YOUR GOAL -
Without including any picture, write out the entries exactly as they stand.

RECORDS FOR PROCESSING -
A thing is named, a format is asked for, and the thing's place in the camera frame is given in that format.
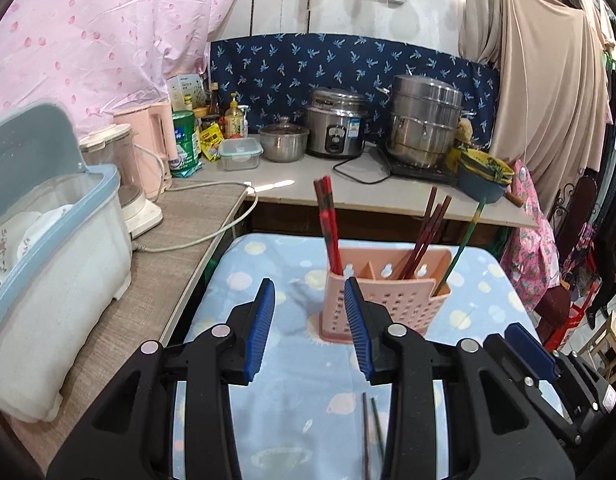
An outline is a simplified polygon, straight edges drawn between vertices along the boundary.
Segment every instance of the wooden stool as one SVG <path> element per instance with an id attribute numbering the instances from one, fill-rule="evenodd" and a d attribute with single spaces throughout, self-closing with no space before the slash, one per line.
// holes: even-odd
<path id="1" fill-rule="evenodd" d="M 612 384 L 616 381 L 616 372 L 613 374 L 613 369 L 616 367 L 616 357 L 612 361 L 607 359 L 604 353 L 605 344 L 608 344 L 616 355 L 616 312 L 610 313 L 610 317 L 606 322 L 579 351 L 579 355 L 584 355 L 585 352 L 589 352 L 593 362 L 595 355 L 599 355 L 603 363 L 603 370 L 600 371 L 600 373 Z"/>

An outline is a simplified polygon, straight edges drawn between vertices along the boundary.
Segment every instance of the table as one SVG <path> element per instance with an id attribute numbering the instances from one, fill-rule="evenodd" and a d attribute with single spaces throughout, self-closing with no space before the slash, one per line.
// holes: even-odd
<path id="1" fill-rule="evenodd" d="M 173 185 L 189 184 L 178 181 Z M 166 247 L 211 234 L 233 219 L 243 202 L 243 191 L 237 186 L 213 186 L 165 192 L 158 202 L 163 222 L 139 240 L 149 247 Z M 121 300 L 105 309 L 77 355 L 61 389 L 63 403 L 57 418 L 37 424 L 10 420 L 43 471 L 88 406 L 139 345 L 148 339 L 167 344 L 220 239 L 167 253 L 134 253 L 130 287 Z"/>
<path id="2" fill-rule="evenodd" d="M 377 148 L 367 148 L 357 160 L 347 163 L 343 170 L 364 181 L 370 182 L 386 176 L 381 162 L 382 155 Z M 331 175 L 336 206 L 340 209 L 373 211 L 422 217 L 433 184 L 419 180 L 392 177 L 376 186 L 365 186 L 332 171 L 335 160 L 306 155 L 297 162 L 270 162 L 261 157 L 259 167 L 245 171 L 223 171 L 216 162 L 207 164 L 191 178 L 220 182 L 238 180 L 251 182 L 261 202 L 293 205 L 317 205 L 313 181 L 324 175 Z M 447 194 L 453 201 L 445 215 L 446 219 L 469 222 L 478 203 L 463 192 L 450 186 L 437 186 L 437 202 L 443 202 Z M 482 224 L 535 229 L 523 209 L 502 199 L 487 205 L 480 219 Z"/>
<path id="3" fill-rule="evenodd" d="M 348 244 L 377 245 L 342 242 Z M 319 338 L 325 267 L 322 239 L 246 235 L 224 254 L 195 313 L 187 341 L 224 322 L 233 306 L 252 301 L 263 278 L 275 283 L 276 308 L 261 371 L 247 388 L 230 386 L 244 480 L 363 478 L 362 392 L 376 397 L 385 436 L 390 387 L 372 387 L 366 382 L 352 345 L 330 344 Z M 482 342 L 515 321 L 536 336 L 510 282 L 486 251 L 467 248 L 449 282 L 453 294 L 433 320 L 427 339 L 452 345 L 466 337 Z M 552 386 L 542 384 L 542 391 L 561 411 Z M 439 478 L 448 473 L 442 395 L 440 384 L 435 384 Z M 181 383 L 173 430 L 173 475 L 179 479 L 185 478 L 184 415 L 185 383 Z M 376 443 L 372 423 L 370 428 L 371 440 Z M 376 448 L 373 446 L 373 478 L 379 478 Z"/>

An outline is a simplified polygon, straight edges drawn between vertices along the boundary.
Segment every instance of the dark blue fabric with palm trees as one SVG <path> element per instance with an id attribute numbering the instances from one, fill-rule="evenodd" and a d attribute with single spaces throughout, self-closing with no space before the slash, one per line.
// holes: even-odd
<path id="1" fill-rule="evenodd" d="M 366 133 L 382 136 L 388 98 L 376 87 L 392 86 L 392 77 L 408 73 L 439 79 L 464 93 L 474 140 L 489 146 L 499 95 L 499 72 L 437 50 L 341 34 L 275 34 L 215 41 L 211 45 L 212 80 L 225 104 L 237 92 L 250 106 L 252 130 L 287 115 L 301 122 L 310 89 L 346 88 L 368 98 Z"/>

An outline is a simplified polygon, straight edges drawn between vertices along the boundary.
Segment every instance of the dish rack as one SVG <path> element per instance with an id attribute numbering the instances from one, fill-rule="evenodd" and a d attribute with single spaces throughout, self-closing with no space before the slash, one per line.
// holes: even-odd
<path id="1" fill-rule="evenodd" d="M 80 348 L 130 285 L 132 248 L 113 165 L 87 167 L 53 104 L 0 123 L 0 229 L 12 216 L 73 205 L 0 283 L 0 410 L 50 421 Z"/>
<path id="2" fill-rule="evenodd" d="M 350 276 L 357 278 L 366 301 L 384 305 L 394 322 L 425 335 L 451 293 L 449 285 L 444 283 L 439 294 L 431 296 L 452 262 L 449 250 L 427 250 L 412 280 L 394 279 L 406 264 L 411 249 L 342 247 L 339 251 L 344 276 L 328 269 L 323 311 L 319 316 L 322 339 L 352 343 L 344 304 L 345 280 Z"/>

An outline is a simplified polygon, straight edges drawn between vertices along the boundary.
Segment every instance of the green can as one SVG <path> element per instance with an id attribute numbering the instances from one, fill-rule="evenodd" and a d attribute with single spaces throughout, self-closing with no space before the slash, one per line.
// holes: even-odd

TASK RESPONSE -
A thing is named, a format is asked for, and the thing's place in the camera frame is given in that format.
An outline is a simplified polygon, straight edges drawn between vertices along the boundary.
Segment every instance of the wooden stool as one SVG <path> element per instance with an id attribute numbering the instances from one, fill-rule="evenodd" and a d attribute with single spaces throughout, self-closing with no space before the slash, one per line.
// holes: even-odd
<path id="1" fill-rule="evenodd" d="M 612 384 L 616 381 L 616 372 L 613 374 L 613 369 L 616 367 L 616 357 L 612 361 L 607 359 L 604 353 L 605 344 L 608 344 L 616 355 L 616 312 L 610 313 L 610 317 L 606 322 L 579 351 L 579 355 L 584 355 L 585 352 L 589 352 L 593 362 L 595 355 L 599 355 L 603 363 L 603 370 L 600 371 L 600 373 Z"/>

An outline is a simplified polygon, straight edges drawn between vertices along the boundary.
Segment every instance of the table as one SVG <path> element per instance with an id attribute numbering the instances from one, fill-rule="evenodd" and a d attribute with single spaces throughout, self-closing with no space before the slash, one per line.
// holes: even-odd
<path id="1" fill-rule="evenodd" d="M 173 185 L 189 184 L 178 181 Z M 166 247 L 211 234 L 233 219 L 243 202 L 243 191 L 237 186 L 213 186 L 165 192 L 158 202 L 163 222 L 139 240 L 149 247 Z M 121 300 L 105 309 L 77 355 L 61 389 L 63 403 L 57 418 L 37 424 L 10 420 L 43 471 L 88 406 L 139 345 L 148 339 L 167 344 L 220 239 L 167 253 L 134 253 L 130 287 Z"/>
<path id="2" fill-rule="evenodd" d="M 377 148 L 367 148 L 357 160 L 347 163 L 343 170 L 364 181 L 370 182 L 386 176 L 381 162 L 382 155 Z M 331 175 L 336 206 L 340 209 L 373 211 L 422 217 L 433 184 L 419 180 L 392 177 L 376 186 L 365 186 L 332 171 L 335 160 L 306 155 L 297 162 L 270 162 L 261 157 L 259 167 L 245 171 L 223 171 L 216 162 L 207 164 L 191 178 L 220 182 L 238 180 L 251 182 L 261 202 L 293 205 L 317 205 L 313 181 L 324 175 Z M 447 194 L 453 201 L 445 215 L 446 219 L 469 222 L 478 203 L 463 192 L 450 186 L 437 186 L 437 202 L 443 202 Z M 482 224 L 535 229 L 523 209 L 502 199 L 487 205 L 480 219 Z"/>
<path id="3" fill-rule="evenodd" d="M 348 244 L 377 245 L 342 242 Z M 319 338 L 325 267 L 322 239 L 246 235 L 224 254 L 195 313 L 187 341 L 224 322 L 233 306 L 252 301 L 263 278 L 275 283 L 276 308 L 261 371 L 247 388 L 230 386 L 244 480 L 363 478 L 362 392 L 376 397 L 385 436 L 390 387 L 372 387 L 366 382 L 352 345 L 330 344 Z M 482 342 L 515 321 L 536 336 L 510 282 L 486 251 L 467 248 L 449 282 L 453 294 L 433 320 L 427 339 L 452 345 L 466 337 Z M 552 386 L 542 384 L 542 391 L 561 411 Z M 439 478 L 448 473 L 442 395 L 440 384 L 435 384 Z M 181 383 L 173 430 L 173 475 L 179 479 L 185 478 L 184 415 L 185 383 Z M 376 443 L 372 423 L 370 428 L 371 440 Z M 376 448 L 373 446 L 373 478 L 379 478 Z"/>

An outline is a simplified polygon, straight edges drawn between vertices along the boundary.
Segment every instance of the dark blue fabric with palm trees as one SVG <path> element per instance with an id attribute numbering the instances from one, fill-rule="evenodd" and a d attribute with single spaces throughout, self-closing with no space before the slash, one per line.
// holes: even-odd
<path id="1" fill-rule="evenodd" d="M 366 133 L 382 136 L 388 98 L 376 87 L 392 86 L 392 77 L 408 73 L 439 79 L 464 93 L 474 140 L 489 146 L 499 95 L 499 72 L 437 50 L 341 34 L 275 34 L 215 41 L 211 45 L 212 80 L 225 104 L 237 92 L 250 106 L 252 130 L 287 115 L 301 122 L 310 89 L 346 88 L 368 98 Z"/>

An outline is a simplified polygon, straight edges drawn between vertices along the boundary.
Segment every instance of the dish rack as one SVG <path> element per instance with an id attribute numbering the instances from one, fill-rule="evenodd" and a d attribute with single spaces throughout, self-closing with no space before the slash, one per line.
// holes: even-odd
<path id="1" fill-rule="evenodd" d="M 80 348 L 130 285 L 132 248 L 113 165 L 87 167 L 53 104 L 0 123 L 0 229 L 12 216 L 73 205 L 0 283 L 0 410 L 50 421 Z"/>
<path id="2" fill-rule="evenodd" d="M 350 276 L 357 278 L 366 301 L 384 305 L 394 322 L 425 335 L 451 293 L 449 285 L 444 283 L 439 294 L 431 296 L 452 262 L 449 250 L 427 250 L 412 280 L 394 279 L 406 264 L 411 249 L 342 247 L 339 251 L 344 276 L 328 269 L 323 311 L 319 316 L 322 339 L 352 343 L 344 304 L 345 280 Z"/>

An outline is a simplified polygon, straight edges drawn between vertices along the boundary.
Segment every instance of the green can as one SVG <path> element per instance with an id attribute numbering the instances from one, fill-rule="evenodd" and a d attribute with single spaces throughout, self-closing with no space before the slash, one per line.
// holes: even-odd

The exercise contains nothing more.